The crunch and squish of Drained is nether-worldly.  Crawling beneath a clunk-guitar escape, listeners are summoned to gargle glass and cough-up animal fat before they're allowed to leave.  The ambition of Outburst Calendar can't mask the low suspicion.  Strong grunge rhythms marry accomplished musicianship and the band reveals how seasoned they really are.  The album's evolution begins here, as anger truly manifests itself and listeners grasp exactly what the album spills.

But don't let their pedigree fool you; Pigs can get plenty weird.  Backwoods bullshit is welcomed on Scrum, one of album's sludge highlights.  All elements finally meld their misery, but the grind is only half the struggle. These gears are dried, broken, and pissed off.  When the noise begins to careen, you realize the band had nowhere else to take this sound.  Drums march on Small c Celebrity, accompanied by cautious-guitar tip-toes. Schneider hides his bass behind trees, shaking his dick at passers-by. Curran's scream breaks the tension and fully embraces the thick discord. Just accept this, folks... The track bounces and scratches, but ultimately it breaks down and melts far easier than it really should.
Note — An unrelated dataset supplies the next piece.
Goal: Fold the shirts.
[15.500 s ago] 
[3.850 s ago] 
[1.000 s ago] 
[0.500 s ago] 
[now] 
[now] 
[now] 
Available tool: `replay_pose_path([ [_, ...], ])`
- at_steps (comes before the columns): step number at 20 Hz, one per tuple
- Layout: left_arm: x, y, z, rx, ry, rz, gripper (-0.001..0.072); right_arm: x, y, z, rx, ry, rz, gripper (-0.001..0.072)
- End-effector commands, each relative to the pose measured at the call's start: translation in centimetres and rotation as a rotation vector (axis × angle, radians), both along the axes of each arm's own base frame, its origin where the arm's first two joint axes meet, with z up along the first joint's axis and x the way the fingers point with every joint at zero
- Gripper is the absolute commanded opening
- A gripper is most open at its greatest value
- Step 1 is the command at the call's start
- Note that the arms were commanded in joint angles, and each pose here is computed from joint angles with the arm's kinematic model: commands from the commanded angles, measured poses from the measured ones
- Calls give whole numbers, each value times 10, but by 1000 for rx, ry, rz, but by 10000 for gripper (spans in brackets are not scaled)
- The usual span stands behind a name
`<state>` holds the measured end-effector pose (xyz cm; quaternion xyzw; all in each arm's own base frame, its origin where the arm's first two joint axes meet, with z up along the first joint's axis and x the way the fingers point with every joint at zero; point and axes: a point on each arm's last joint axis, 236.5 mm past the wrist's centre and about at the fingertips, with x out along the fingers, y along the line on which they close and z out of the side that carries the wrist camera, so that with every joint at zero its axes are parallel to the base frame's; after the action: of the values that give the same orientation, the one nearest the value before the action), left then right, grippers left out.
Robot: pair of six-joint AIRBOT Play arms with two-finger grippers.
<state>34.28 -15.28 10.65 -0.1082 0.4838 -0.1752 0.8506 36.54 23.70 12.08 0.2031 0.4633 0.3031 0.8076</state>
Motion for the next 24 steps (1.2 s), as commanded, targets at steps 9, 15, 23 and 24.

Bookending with the tandem of At Least It's An Ethos Parts I & II, You Ruin Everything leaves no question as to whether Pigs can marry divergent styles with songcraft deserving of celebration.  Part I pulls a cool, pensive drove that throbs with emotion.  The angry toil through wet leaves is packed with pensive composition, hidden with a blanket of lament and disgust.  The chorus is somehow strangely, disturbingly melodic, and you haven't  heard anything so loose and so thick all at once.  And Part II... the slow haunt is met with powerful samples that somehow don't detract.  Sounding like the comforting voice that's not, the track appears to push modern medicine despite its failures.  A slow grind of organs and bones finds its place amid the filth.  If your wheel ain't greased, you ain't been payin' no mind.

If Pigs ever chose to clean up their act, they'd still remain the filthiest band in New York.  I'm not talkin' GG Allin-filthy, that's fucking ridiculous.  The loose, greasy tones contained in these eleven tracks replace your giddy nod with the slightest of twitches.  Spin it, say your prayers, and hope your hands don't shake so badly when you wake up.  Pigs aren't gonna cure your ills or pull you from the dry well, they're gonna jump down there with you.  And by the time the police show up, each of these songs is stuck on your tongue.